## [TASK DETAILS]
Two lines mark the range in the entries below: the one holding "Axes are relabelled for" and the one holding "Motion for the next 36". Set down those two and all lines between them, exactly.

(Stored records)

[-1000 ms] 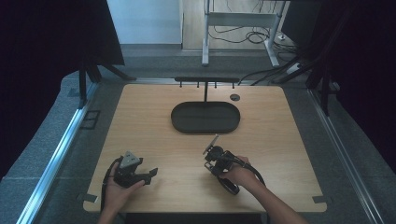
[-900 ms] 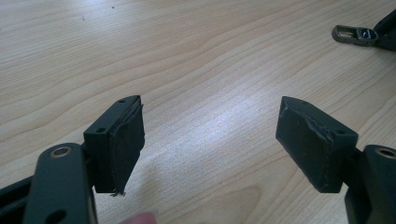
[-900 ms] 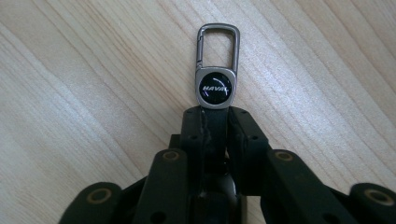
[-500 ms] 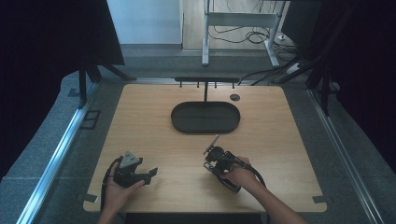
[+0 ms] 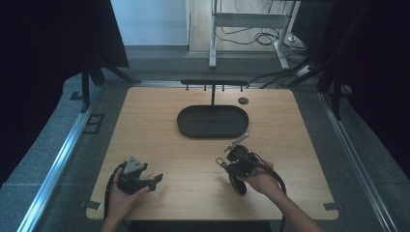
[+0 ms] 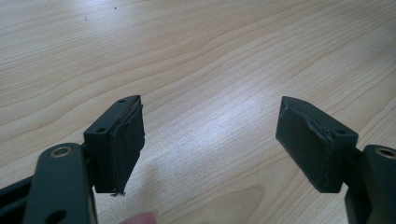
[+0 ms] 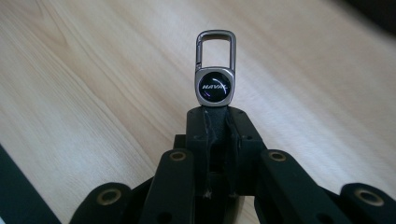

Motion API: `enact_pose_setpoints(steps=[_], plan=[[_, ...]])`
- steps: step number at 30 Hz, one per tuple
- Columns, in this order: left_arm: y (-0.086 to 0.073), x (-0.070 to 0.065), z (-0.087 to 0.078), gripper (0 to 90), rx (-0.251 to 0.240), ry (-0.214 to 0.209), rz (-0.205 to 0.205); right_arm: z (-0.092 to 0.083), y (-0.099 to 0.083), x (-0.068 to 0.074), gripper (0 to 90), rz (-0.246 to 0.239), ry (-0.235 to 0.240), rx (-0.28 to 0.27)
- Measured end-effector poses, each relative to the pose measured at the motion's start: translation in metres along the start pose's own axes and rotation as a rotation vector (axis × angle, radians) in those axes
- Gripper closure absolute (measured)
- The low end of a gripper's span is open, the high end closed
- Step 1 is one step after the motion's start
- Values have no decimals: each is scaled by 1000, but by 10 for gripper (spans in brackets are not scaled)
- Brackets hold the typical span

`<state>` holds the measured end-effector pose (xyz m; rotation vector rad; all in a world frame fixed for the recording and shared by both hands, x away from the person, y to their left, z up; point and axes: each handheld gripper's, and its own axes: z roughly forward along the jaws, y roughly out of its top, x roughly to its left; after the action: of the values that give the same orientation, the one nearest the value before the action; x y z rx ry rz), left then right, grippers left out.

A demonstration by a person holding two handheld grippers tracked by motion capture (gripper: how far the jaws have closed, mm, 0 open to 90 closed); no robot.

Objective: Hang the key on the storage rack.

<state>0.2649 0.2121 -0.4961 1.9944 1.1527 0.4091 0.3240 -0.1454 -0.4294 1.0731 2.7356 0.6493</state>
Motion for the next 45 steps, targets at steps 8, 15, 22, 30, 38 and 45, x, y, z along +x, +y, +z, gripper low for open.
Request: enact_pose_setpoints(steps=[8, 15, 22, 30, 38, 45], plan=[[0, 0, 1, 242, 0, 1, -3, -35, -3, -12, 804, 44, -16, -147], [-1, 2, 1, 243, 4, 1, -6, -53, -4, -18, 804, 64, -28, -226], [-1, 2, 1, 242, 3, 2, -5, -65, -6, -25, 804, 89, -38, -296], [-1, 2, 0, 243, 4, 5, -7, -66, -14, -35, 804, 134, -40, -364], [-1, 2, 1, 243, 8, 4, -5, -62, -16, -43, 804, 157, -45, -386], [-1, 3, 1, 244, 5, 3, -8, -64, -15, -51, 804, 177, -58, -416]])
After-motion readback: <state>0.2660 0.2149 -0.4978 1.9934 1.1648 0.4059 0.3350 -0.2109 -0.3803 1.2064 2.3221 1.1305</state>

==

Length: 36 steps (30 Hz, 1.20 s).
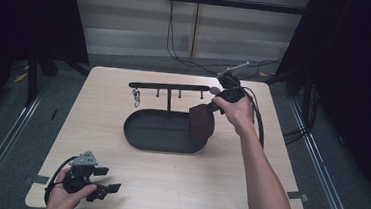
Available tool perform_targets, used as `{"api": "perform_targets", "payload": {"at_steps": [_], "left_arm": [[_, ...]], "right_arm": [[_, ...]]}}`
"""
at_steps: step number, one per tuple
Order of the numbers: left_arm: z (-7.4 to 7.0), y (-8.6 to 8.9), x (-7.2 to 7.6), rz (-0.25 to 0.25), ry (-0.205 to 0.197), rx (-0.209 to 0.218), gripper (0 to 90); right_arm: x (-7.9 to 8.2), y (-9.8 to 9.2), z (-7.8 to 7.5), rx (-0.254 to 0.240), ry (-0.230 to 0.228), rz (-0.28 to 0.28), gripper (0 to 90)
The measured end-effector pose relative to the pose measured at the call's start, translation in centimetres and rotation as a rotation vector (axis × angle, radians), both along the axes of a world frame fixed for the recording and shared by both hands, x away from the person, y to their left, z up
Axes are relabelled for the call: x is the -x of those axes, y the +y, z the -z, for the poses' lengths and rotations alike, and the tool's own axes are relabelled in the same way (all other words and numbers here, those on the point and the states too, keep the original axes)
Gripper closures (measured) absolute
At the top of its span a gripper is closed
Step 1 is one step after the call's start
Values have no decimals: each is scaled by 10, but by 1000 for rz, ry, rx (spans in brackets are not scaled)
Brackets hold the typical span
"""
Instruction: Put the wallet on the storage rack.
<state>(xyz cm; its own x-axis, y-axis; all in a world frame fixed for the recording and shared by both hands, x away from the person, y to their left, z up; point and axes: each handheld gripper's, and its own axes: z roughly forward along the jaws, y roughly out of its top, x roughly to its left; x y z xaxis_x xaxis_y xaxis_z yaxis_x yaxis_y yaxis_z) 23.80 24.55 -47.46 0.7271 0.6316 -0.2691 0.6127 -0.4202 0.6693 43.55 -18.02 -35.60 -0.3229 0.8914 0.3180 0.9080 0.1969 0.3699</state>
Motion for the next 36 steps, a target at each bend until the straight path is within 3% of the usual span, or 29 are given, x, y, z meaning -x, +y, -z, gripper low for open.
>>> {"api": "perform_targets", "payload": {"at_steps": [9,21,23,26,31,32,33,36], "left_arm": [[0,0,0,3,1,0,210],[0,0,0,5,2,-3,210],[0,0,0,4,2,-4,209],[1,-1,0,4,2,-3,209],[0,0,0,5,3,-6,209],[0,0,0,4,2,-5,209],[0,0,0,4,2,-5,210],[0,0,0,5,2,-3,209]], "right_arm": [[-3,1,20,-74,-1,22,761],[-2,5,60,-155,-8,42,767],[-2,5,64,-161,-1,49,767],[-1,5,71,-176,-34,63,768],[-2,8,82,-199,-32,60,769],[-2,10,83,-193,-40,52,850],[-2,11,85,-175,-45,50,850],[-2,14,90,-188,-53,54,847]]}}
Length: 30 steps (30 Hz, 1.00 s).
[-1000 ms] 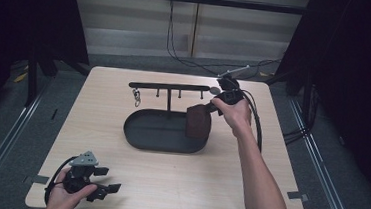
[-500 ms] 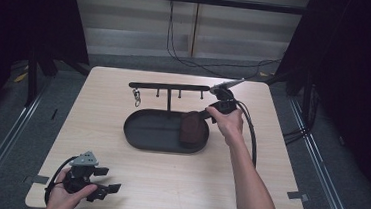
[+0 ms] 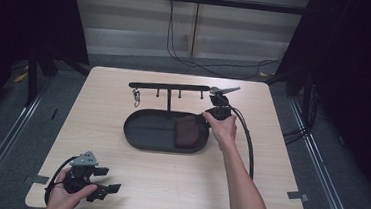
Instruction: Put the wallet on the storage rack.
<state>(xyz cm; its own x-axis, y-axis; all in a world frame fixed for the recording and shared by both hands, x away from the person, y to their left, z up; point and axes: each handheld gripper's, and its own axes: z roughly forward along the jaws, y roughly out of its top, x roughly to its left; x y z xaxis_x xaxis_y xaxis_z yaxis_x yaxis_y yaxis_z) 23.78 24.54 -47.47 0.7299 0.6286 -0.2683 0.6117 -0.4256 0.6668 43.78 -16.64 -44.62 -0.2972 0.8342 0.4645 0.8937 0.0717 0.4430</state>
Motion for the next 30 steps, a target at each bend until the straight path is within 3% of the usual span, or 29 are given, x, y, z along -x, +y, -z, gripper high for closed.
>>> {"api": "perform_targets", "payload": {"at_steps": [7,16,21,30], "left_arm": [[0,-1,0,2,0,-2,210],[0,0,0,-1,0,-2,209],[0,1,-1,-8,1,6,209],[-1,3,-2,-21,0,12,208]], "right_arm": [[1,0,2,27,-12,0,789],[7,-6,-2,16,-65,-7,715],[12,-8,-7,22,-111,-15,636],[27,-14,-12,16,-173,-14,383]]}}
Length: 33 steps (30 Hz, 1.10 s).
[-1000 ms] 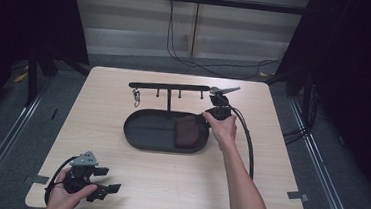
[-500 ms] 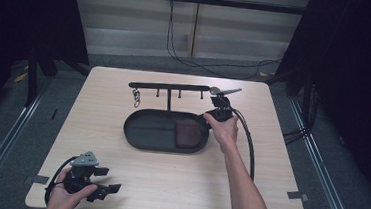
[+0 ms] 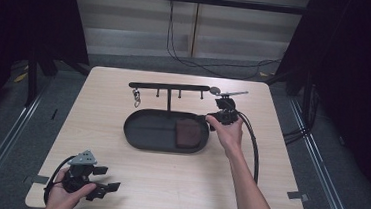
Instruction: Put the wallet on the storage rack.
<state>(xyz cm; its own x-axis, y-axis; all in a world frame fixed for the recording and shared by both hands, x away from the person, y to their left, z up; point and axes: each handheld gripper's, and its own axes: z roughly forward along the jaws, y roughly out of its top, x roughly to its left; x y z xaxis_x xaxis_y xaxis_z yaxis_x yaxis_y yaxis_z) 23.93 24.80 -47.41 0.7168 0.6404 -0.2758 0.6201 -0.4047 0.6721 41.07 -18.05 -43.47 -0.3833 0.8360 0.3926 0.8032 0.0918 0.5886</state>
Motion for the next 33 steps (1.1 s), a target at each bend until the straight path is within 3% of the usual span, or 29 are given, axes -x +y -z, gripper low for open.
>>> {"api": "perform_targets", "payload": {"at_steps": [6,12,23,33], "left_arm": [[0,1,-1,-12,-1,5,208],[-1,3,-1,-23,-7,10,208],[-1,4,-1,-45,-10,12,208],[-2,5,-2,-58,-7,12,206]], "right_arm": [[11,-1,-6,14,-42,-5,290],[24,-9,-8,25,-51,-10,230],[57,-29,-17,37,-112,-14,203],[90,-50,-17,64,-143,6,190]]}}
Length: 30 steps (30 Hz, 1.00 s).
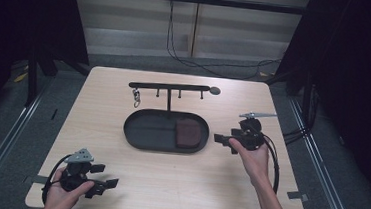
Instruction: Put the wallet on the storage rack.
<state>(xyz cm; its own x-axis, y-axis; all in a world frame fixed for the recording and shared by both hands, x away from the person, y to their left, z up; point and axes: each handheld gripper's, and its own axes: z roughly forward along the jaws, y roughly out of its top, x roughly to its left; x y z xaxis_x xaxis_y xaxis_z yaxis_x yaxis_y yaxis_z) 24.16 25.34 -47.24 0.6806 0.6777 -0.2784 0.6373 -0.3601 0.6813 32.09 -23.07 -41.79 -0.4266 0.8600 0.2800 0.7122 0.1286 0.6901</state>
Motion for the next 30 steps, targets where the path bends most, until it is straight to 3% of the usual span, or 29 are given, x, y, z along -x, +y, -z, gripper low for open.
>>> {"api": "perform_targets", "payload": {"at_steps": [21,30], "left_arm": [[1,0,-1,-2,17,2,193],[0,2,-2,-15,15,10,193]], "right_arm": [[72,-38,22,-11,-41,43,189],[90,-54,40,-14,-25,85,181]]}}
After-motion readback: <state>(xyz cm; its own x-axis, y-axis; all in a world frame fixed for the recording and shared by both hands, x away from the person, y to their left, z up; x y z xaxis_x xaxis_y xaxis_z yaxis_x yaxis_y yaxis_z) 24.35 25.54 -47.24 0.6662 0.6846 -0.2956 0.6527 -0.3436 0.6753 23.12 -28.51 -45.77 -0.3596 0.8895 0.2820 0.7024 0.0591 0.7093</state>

## [WRITTEN SOLUTION]
Axes are relabelled for the call: x is the -x of those axes, y the +y, z the -z, for the poses' lengths and rotations alike, and the tool's own axes are relabelled in the same way (all other words and numbers here, those on the point and the states too, keep the original axes)
Gripper closures (measured) absolute
At the top of its span a gripper is closed
Step 1 is one step after the call's start
Values have no decimals: each is scaled by 10, but by 1000 for rz, ry, rx (spans in brackets are not scaled)
Brackets hold the typical span
"""
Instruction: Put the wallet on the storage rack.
<state>(xyz cm; its own x-axis, y-axis; all in a world frame fixed for the recording and shared by both hands, x away from the person, y to their left, z up; point and axes: each handheld gripper's, and its own axes: z roughly forward along the jaws, y roughly out of its top, x roughly to its left; x y z xaxis_x xaxis_y xaxis_z yaxis_x yaxis_y yaxis_z) 23.80 24.55 -47.46 0.7271 0.6316 -0.2691 0.6127 -0.4202 0.6693 43.55 -18.02 -35.60 -0.3229 0.8914 0.3180 0.9080 0.1969 0.3699</state>
Motion for the next 36 steps, a target at each bend until the straight path is within 3% of the usual span, or 29 are given, x, y, z meaning -x, +y, -z, gripper low for open.

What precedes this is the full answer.